First there’s the poor people, whose rebellion, it seems, was always doomed. They resent the robots for understandable reasons. Then there’s the Marduks, set up by the nobility, to destabilise society’s reliance on robots by instigating episodes of externally-induced robot rampages. I’m never quite sure what their end game is here, especially as their founder plans to make a robot the default ruler of the city. I’m also unsure as to the ultimate purpose of the Ziggurat, and its weapon platform that triggers solar flares that sends robots berserk. Is it to be used to conquer the world or something? Then there’s the political class who cozy up to Duke Red when it’s convenient, and who are then ruthlessly disposed of in Red’s coup attempt, parallel to the workers’ revolution. And finally, there’s the poor robots themselves, gifted with some degree of autonomy, but no ability to fight for (or perhaps even recognise) their own desires.

Tima ascends to godhood
That’s not a god I’d want to worship…

This confusion comes to a head in the movie’s climax, where Duke Red has incapacitated Kenichi, captured Tima, and informs her of her true nature. Something in her little positronic brain breaks (not exactly helped by an unhinged Rock shooting her point blank in the chest and the bullet completely failing to kill her), and she takes her place on the Ziggurat’s metal throne — not to follow her “father” Duke Red’s instruction, but instead to wreak vengeance on behalf of the robots that society has abused. This scene looks incredibly cool, but comes as such an abrupt heel-turn that the first time I watched it, I was extremely confused as to what was happening. However, this is only following the general shape (if not the specific details) of Tezuka’s manga — in it, Tima’s equivalent, Michi, instigates a robot revolution and attacks Metropolis and the humans residing there.

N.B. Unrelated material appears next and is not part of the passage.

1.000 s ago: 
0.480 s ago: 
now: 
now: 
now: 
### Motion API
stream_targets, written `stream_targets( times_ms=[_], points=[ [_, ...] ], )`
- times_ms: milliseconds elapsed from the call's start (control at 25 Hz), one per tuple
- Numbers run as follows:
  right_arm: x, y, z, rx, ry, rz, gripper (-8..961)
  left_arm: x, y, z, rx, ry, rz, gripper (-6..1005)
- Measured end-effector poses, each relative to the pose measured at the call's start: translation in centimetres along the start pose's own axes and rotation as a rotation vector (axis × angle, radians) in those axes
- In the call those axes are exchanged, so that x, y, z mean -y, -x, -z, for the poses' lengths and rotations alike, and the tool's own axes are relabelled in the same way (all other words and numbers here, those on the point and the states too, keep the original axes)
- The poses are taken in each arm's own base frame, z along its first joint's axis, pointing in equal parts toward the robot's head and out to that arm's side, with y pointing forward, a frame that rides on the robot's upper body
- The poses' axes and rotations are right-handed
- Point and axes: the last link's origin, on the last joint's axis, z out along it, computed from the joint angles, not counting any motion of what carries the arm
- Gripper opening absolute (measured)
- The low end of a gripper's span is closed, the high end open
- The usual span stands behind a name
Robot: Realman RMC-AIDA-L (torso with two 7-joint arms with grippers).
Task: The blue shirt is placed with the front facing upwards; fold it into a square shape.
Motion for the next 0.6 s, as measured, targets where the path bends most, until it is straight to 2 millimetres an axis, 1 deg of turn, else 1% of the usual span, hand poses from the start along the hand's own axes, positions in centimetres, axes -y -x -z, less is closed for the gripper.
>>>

The source of many childhood nightmares.

Once sitting on the throne, the Ziggurat starts to fall apart, and multitudes of metallic wires attach themselves to Tima as her visage becomes less human and more mechanical — it’s a scene deeply reminiscent of that one unsettling part of Superman III that scarred me as a child. You know the one, where the random woman is pulled into an evil machine, confined by wires and has bits of metal jammed onto her? Yeah. Anyway, this leads to the climax which is by far the most Otomo part of the film. Metropolis E.X.P.L.O.D.E.S. Or, at least the Ziggurat and a bunch of surrounding skyscrapers do. Set to an incongruously sentimental soundtrack of Ray Charles’ I Can’t Stop Loving You comes one of the most explosion-porn-filled conclusions in anime cinematic history, surpassed only by Otomo’s own Steamboy three years later.

KABOOM
WHEEEE!!!

As a piece of stunning, explosive spectacle it’s certainly impressive, and memorable, but almost feels like it belongs to a different film. It provides the briefest, most brutal conclusion to various character’s storylines, not only Duke Red and Rock’s, but to Tima herself, falling to her death. It leads me to wonder what the point of any of it was? What does this film even say in the end? Is it fable about man’s over-reliance on technology? A (timely…) rebuke to the over-reach of amoral mega-billionaires? A warning of the dangers of human-robot romance? It isn’t clear. Perhaps this confusion originates from its bizarre Frankenstein’s monster concept of ramming together two stories that, although sharing a name, share barely anything else in common with one another.

Like a modern day Tower of Babel, signifying the hubris of mankind leading to divinely-ordained destruction…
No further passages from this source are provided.